U.S. salmon farmers said a flood of cheap salmon imports from Chile has them so seriously penned in that they're studying a federal dumping complaint as a means to stave off bankruptcy.

Pete Granger, executive director of the Washington Farmed Salmon

Commission in Bellingham, Wash., said the low price of Chile's salmon could wipe out salmon farming in the Pacific Northwest and at least seriously damage producers in Maine.Salmon farming is a $120 million-a-year industry in the United States, with growers in those two states producing about 13,000 tons of captive salmon in pens for commercial consumption.

"If prices continue at current levels, however, there will be no farmed salmon industry in Washington state within a few months," Mr. Granger said.

Wholesale salmon prices have dropped 35 percent in the last few weeks, falling from about $2.95 a pound in September to current levels of around $1.95 a pound, he said.

The prices are so low that some U.S. producers already are convinced they are being sold in the United States for less than what it costs Chilean growers to produce and fly the fish to Los Angeles or Miami.

U.S. law prohibits such dumping of goods produced outside the United States, but the domestic industry must document that dumping takes place on a sustained basis to win relief from the International Trade Commission, Mr. Granger said. That often takes months and can cost as much as $1 million.

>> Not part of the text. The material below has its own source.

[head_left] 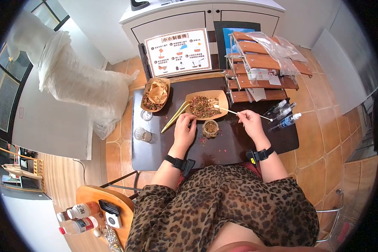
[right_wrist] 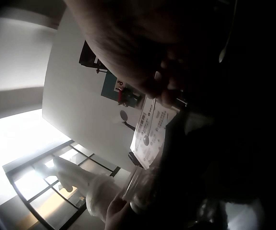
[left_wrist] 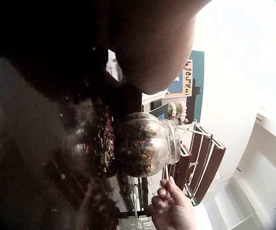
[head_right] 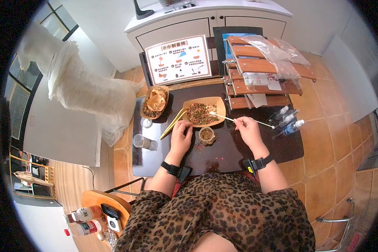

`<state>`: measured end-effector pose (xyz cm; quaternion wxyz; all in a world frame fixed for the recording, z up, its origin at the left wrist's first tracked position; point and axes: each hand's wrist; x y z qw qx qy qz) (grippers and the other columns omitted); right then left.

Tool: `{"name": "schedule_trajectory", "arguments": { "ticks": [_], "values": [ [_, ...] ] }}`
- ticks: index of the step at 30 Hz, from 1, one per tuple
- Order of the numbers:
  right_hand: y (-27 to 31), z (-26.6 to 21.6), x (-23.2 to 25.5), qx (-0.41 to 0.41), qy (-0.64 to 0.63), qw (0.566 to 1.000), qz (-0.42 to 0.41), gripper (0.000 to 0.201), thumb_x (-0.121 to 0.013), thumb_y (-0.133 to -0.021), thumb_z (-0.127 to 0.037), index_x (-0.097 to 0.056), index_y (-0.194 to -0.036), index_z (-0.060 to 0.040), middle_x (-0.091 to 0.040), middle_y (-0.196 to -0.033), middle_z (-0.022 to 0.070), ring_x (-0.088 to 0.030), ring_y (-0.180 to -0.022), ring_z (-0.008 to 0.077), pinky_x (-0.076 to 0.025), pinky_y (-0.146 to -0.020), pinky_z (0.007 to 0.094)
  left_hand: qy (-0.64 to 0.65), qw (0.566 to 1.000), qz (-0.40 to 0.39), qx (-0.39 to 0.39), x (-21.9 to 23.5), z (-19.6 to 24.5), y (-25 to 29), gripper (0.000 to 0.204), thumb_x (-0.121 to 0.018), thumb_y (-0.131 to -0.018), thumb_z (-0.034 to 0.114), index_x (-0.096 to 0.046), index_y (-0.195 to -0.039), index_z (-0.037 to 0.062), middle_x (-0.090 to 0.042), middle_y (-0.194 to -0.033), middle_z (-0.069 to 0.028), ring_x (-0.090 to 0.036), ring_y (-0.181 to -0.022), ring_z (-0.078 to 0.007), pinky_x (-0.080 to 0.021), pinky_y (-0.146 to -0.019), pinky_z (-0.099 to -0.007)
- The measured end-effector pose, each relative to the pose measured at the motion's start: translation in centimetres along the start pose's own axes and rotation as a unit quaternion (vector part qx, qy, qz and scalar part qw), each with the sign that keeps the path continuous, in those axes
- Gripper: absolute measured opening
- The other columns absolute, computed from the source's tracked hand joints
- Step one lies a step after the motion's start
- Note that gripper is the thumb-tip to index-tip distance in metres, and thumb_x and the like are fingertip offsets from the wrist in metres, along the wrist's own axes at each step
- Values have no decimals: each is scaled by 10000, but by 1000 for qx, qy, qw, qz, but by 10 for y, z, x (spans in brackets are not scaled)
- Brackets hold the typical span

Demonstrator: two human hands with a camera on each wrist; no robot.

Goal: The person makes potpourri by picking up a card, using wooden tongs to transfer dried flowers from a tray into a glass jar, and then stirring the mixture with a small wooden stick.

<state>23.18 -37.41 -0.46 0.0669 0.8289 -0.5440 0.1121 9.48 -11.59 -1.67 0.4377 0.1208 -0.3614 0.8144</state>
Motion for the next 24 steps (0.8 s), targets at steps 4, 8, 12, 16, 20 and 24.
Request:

"That's why we have not yet filed a complaint," he said.

Maine's congressional delegation, however, has called upon the Clinton administration to take action against Chilean producers.

U.S. producers would like to see Chilean salmon farmers freeze more salmon during the current worldwide glut of salmon, Mr. Granger said. He acknowledged, however, that the species of salmon grown in Chile has color and oil problems if kept frozen more than a few months.

Rodrigo Infante, general manager of the Association of Chilean Salmon Farmers, said he believes salmon farmers should campaign to increase the demand for salmon rather than use trade barriers to limit supply.

"It's unfortunate that a few American salmon farmers apparently find themselves in a desperate situation," he said in a statement released in Seattle. "We would like to see higher prices, too, but we don't control the market."

Kristen Lidtke, U.S. representative for the Chilean trade association, said Chile estimates that it provides less than 30 percent of the fresh and frozen salmon sold in the United States. Alaska had a record catch this year and Canada produced high volumes of both wild and farmed fish, she noted.

But salmon farmers in Chile also contend that their production prices are lower than those in either the United States or Canada, where there are fewer sites for salmon pens and farmers must show that their pens are environmentally sound and not visually offensive.

"We in Chile believe in a free market and open competition," Mr. Infante said in his statement. "Protectionist moves will not provide a cure for what ails today's marketplace."

Other representatives from the Chilean association argued that U.S. producers are reaping a harvest they sowed when they won protective tariffs against Norwegian salmon farmers, tariffs that diverted Norwegian salmon to Europe.

Cheap Norwegian salmon made it difficult for Chile to sell salmon in Europe, driving Chilean production into the U.S. market instead.

The Chileans warned that barriers against their salmon would divert Chilean salmon to Japan, where it would displace U.S. salmon from Alaska.